Ultimamente, ma neanche tanto ultimamente, la mia camera è sempre in disordine. Dico non tanto ultimamente perché lo è sempre stata, o per lo meno, lo è stata dal momento in cui mia madre ha smesso di farsi strada attraverso le pile di scartoffie e di vestiti sparsi sul pavimento, prendere tutta quella cianfrusaglia da quattro soldi, ficcarla in un sacchetto di plastica nera esageratamente grande (due metri di lunghezza per uno di larghezza, lo riempiva tutto) e buttarla dalla finestra, per fare un po' di ordine; questo succedeva fino a sei-sette anni fa, quindi possiamo dire che la mia camera è in uno stato pietoso da circa sei o sette anni, salvo quei buchi di qualche giorno alla volta in cui, non avendo di meglio da fare o non trovando qualcosa di importante, provo a dare una sistemata. Magari metto i fogli di carta da una parte, sposto i libri dall'altra, ficco i vestiti nella cesta dei panni sporchi e quelli puliti nei cassetti (tanto non si vedono), e per qualche ora rimane tutto più o meno in ordine, ma non è di questo che voglio parlarti, in tutta onestà.

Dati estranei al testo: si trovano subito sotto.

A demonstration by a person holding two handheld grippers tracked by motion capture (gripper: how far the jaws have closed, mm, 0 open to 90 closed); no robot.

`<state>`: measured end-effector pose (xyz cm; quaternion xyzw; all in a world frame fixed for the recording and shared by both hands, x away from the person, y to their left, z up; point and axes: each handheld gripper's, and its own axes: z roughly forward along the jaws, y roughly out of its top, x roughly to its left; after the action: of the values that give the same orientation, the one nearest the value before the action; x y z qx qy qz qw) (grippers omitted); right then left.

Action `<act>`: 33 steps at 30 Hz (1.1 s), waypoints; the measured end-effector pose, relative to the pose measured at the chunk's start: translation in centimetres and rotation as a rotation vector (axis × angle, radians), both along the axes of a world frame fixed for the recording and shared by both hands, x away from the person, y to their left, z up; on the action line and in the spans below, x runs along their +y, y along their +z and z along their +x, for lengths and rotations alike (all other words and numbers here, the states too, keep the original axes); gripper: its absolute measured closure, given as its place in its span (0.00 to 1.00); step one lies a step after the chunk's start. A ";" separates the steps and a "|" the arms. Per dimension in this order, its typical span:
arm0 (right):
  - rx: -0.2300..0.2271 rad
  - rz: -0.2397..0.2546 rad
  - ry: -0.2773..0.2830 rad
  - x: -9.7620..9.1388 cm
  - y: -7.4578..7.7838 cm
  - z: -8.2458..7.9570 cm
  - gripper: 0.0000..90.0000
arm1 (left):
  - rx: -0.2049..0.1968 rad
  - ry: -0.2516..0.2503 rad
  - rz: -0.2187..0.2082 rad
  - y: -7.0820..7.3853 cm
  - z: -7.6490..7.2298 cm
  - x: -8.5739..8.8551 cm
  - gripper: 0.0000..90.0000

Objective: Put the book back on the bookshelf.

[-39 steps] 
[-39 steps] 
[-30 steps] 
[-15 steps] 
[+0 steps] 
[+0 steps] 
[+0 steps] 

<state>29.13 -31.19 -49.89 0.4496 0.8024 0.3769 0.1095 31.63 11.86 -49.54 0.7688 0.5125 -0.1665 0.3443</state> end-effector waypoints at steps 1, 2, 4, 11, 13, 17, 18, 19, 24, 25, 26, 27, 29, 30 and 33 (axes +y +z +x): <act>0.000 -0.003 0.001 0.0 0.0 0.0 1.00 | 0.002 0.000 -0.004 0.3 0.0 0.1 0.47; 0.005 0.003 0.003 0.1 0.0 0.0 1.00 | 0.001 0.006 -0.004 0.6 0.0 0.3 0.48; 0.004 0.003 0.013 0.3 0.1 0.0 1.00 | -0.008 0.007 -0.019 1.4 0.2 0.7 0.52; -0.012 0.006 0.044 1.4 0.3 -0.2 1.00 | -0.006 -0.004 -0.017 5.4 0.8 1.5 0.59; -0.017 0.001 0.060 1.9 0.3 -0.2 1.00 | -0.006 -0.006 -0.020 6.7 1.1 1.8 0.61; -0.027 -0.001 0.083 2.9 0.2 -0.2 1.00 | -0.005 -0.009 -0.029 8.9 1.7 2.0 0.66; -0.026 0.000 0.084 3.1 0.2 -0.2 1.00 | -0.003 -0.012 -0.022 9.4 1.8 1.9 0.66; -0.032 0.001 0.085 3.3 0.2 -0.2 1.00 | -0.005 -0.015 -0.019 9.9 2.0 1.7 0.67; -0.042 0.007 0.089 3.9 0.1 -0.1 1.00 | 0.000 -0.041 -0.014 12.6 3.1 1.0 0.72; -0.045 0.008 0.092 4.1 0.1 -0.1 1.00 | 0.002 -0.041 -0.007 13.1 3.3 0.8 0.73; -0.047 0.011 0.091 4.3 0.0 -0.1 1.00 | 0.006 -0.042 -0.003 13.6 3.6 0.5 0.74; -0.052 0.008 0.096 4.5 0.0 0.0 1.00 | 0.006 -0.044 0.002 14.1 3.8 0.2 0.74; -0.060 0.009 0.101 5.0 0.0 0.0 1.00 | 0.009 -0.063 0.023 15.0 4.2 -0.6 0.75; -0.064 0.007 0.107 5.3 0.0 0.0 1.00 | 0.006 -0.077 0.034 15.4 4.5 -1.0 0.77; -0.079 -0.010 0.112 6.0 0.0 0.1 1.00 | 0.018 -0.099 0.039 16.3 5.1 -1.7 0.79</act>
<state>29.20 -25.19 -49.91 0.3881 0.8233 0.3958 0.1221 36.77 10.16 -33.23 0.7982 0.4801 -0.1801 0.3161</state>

È che ultimamente, e ultimamente sul serio, stavolta, stanno succedendo strane cose, nella mia stanza. Non so se sia colpa degli insetti, del campo magnetico terrestre, degli influssi astrali, di Dio, dei folletti o delle fate, dell'allineamento Giove-Saturno, o se sia semplicemente una serie casuale di bizzarri accorgimenti che avvengono solo ed esclusivamente quando io non ci sono o non sto guardando.

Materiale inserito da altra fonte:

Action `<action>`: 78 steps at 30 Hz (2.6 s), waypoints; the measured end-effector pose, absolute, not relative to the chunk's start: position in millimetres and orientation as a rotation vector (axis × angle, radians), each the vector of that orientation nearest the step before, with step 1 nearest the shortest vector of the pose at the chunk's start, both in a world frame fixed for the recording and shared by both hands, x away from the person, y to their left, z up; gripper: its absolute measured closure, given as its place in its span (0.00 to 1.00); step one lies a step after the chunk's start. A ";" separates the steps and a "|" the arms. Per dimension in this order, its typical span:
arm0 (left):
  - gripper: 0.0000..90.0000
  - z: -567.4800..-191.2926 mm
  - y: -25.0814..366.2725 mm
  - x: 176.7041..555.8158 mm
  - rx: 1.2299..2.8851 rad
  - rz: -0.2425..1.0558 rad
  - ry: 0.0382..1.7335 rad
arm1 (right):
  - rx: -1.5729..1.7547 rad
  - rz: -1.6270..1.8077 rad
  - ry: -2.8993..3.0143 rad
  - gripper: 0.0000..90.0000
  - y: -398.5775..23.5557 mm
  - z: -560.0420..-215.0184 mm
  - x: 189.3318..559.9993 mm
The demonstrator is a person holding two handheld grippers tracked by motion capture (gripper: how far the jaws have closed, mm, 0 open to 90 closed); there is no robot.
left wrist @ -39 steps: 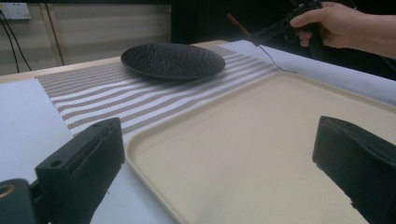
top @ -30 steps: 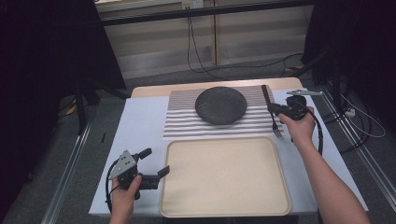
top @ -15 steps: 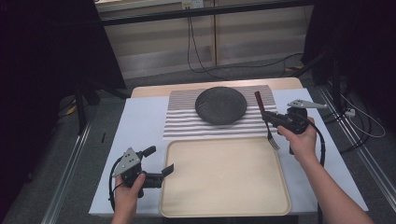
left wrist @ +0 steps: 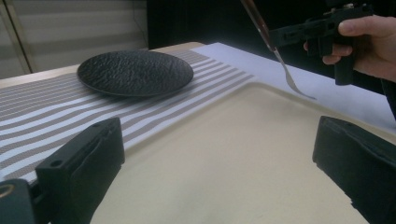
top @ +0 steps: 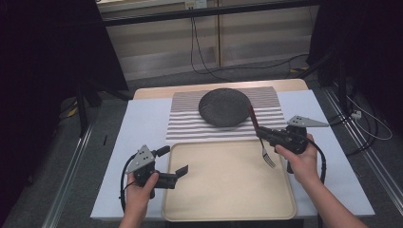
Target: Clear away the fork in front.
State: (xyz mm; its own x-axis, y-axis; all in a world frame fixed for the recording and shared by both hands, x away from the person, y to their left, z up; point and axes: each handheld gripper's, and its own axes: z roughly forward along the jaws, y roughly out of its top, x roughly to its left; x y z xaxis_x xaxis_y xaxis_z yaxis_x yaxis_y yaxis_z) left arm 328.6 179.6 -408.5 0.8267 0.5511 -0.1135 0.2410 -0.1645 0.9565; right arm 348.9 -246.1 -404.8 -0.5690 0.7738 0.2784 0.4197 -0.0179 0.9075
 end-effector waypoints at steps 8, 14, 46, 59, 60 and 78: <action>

A questo punto ti starai chiedendo, che cazzo è che succede di strano? Forse, strano non è la parola adatta. Strano ha una connotazione che potrebbe essere intesa anche positivamente, credo, e non è che io veda quegli avvenimenti come una cosa piacevole, se capisci cosa intendo.
Ultimamente, gli oggetti nella mia stanza si spostano da soli. Ed è strano non tanto perché sia fisicamente impossibile, è strano perché, come ti dicevo, non so quale sia la causa, ma di certo non sono io a muoverli.

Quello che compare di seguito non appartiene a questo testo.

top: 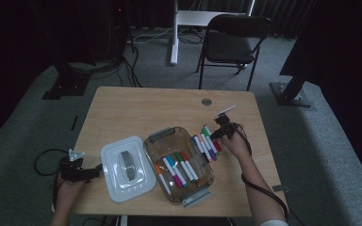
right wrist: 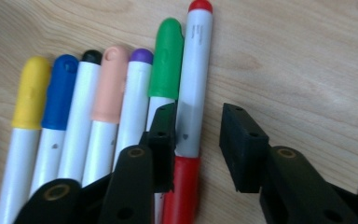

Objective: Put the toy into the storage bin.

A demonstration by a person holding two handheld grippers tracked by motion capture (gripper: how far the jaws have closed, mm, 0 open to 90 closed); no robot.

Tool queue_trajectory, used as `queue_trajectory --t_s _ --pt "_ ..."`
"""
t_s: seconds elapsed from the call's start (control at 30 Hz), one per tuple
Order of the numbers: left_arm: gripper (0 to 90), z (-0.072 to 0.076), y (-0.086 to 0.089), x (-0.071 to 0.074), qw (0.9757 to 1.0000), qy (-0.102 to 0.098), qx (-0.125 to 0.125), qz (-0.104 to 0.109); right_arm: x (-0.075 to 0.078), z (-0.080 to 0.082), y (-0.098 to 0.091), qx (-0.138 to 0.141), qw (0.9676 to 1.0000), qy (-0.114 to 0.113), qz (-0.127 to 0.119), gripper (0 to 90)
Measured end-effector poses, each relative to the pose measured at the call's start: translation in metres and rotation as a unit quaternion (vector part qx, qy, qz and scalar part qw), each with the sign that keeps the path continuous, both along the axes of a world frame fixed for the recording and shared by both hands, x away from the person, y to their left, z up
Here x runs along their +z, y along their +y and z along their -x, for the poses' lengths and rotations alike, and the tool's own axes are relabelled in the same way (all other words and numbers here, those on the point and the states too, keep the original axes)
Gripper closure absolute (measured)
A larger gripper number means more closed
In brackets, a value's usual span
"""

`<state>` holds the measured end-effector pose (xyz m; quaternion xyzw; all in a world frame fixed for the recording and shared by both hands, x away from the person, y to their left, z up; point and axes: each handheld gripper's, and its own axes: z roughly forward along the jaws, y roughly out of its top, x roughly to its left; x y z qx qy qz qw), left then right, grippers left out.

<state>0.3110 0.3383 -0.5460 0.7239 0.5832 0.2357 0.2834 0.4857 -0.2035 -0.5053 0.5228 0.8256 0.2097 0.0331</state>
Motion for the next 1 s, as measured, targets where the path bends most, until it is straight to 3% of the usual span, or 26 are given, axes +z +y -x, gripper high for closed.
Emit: queue_trajectory --t_s 0.1,0.2,0.4,0.73,1.0 --pt "0.5 0.000 0.000 0.000 1.0000 0.000 0.000 0.000 -0.004 -0.003 0.001 -0.002 1.0000 0.004 0.007 68.5" --pt "0.5 0.000 0.000 0.000 1.0000 0.000 0.000 0.000 -0.005 -0.005 0.001 -0.010 0.9999 0.008 0.009 75.7" --pt "0.5 0.000 0.000 0.000 1.0000 0.000 0.000 0.000 -0.002 -0.003 -0.002 -0.019 0.9997 0.012 0.013 76.4" --pt "0.5 0.000 0.000 0.000 1.0000 0.000 0.000 0.000 0.026 0.010 -0.017 -0.046 0.9989 -0.002 -0.008 76.4" --pt "0.5 0.000 0.000 0.000 1.0000 0.000 0.001 0.000 0.060 0.027 -0.016 -0.041 0.9984 -0.023 -0.031 76.4"
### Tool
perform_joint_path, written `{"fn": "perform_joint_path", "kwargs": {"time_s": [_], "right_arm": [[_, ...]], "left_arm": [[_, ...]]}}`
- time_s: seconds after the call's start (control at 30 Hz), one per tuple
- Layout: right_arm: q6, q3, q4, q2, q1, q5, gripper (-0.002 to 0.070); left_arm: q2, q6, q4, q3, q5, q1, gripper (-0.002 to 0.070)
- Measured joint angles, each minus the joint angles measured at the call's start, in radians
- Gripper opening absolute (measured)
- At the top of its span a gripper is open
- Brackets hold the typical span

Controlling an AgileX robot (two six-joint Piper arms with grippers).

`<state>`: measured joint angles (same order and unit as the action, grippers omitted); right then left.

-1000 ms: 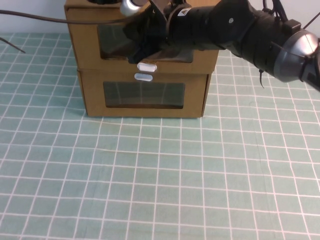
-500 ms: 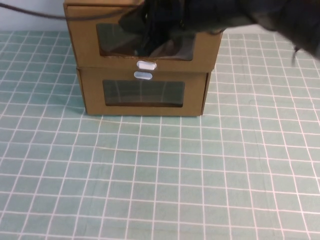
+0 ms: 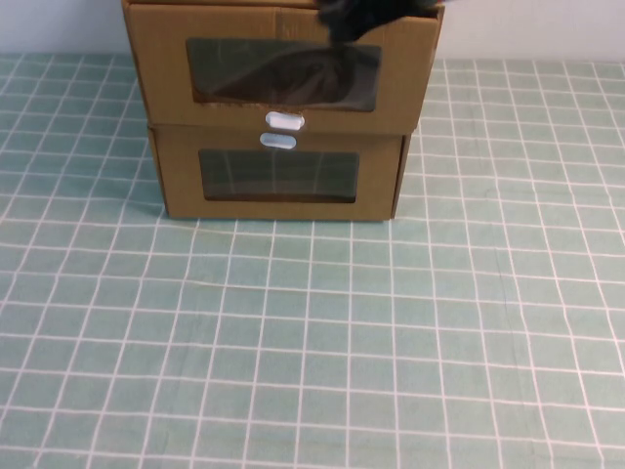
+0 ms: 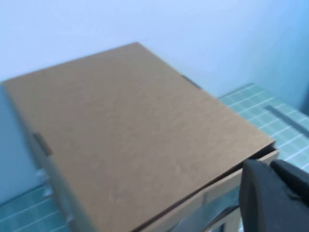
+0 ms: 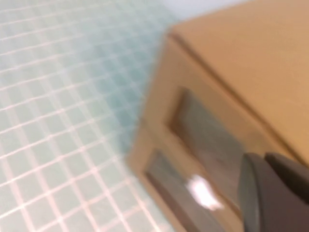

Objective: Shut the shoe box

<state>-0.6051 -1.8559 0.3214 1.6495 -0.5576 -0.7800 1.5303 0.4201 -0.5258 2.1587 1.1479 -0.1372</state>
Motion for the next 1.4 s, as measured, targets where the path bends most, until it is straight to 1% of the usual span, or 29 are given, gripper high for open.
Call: {"fn": "perform_joint_path", "kwargs": {"time_s": [0.13, 0.23, 0.3, 0.4, 0.53, 0.7, 0.9, 1.07, 1.27, 1.4], "right_arm": [[0.287, 0.0, -0.258, -0.103, 0.0, -0.064, -0.0014], [0.485, 0.0, -0.413, -0.194, 0.0, -0.127, -0.0014], [0.581, 0.003, -0.482, -0.25, 0.002, -0.15, -0.0014], [0.686, 0.043, -0.532, -0.346, 0.005, -0.154, -0.0014], [0.797, 0.187, -0.596, -0.492, 0.005, -0.13, -0.0014], [0.974, 0.505, -0.691, -0.734, 0.006, -0.081, -0.0014], [1.04, 0.898, -0.699, -1.042, 0.006, 0.025, -0.0014], [1.07, 1.19, -0.699, -1.262, 0.006, 0.109, -0.0014], [1.076, 1.436, -0.721, -1.428, 0.006, 0.198, -0.0014], [1.076, 1.532, -0.726, -1.465, 0.006, 0.207, -0.0014]], "left_arm": [[-0.133, -0.037, 0.114, -0.097, 0.015, 0.0, -0.0005], [-0.258, -0.044, 0.145, -0.233, -0.002, 0.0, -0.0005], [-0.338, -0.044, 0.153, -0.339, -0.032, 0.0, -0.0005], [-0.465, -0.04, 0.156, -0.524, -0.085, 0.0, -0.0005], [-0.642, -0.037, 0.16, -0.75, -0.157, 0.0, -0.0005], [-0.856, -0.043, 0.185, -1.003, -0.231, 0.0, -0.0005], [-1.06, -0.12, 0.233, -1.249, -0.335, 0.0, -0.0005], [-1.158, -0.163, 0.236, -1.414, -0.441, 0.0, -0.0005], [-1.175, -0.208, 0.235, -1.528, -0.473, 0.0, -0.0005], [-1.175, -0.215, 0.235, -1.556, -0.491, 0.0, -0.0005]]}}
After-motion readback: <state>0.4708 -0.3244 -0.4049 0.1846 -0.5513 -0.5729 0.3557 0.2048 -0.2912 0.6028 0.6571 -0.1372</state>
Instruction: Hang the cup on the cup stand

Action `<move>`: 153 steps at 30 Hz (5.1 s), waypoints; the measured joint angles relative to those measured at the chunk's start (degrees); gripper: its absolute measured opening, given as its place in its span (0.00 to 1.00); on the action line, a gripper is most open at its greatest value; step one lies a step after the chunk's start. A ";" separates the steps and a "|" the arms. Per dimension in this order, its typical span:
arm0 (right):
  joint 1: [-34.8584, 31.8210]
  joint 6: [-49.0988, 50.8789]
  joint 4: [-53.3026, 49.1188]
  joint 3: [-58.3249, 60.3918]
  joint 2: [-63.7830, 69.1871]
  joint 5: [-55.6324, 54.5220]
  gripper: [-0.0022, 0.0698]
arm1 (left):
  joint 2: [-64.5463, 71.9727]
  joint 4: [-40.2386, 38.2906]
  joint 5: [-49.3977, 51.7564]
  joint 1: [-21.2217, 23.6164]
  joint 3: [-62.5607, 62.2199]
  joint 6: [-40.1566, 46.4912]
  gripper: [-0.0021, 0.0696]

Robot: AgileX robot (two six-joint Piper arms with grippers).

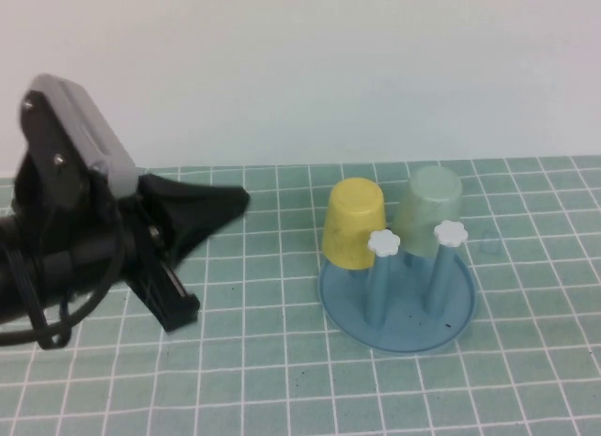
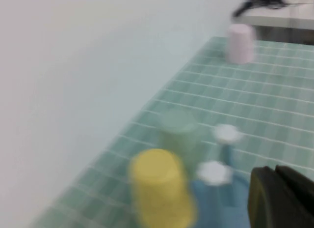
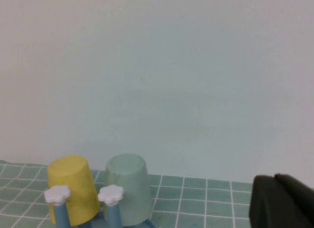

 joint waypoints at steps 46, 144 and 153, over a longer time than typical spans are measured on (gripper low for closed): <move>0.00 0.12 0.08 0.04 0.00 0.08 0.03 | -49.14 -6.68 -37.84 0.09 24.75 1.51 0.03; -27.43 1.49 0.10 0.23 0.00 17.83 0.03 | -66.34 94.59 -21.96 10.47 43.19 -107.36 0.03; -27.46 3.84 -0.26 1.94 0.00 23.36 0.03 | -66.34 94.59 -22.06 10.47 43.19 -107.36 0.03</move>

Per esempio, spesso prima di dormire poso la tazza di tè sul comodino, con il manico rivolto verso il muro, ma quando mi sveglio la mattina dopo, ecco che mi ritrovo la tazza sul pavimento, o peggio ancora, sul davanzale della finestra.
Certe volte capita anche che, quando entro in camera per prendere la giacca in jeans che avevo lasciato sul letto un'ora prima, io la ritrovi appesa dietro la porta.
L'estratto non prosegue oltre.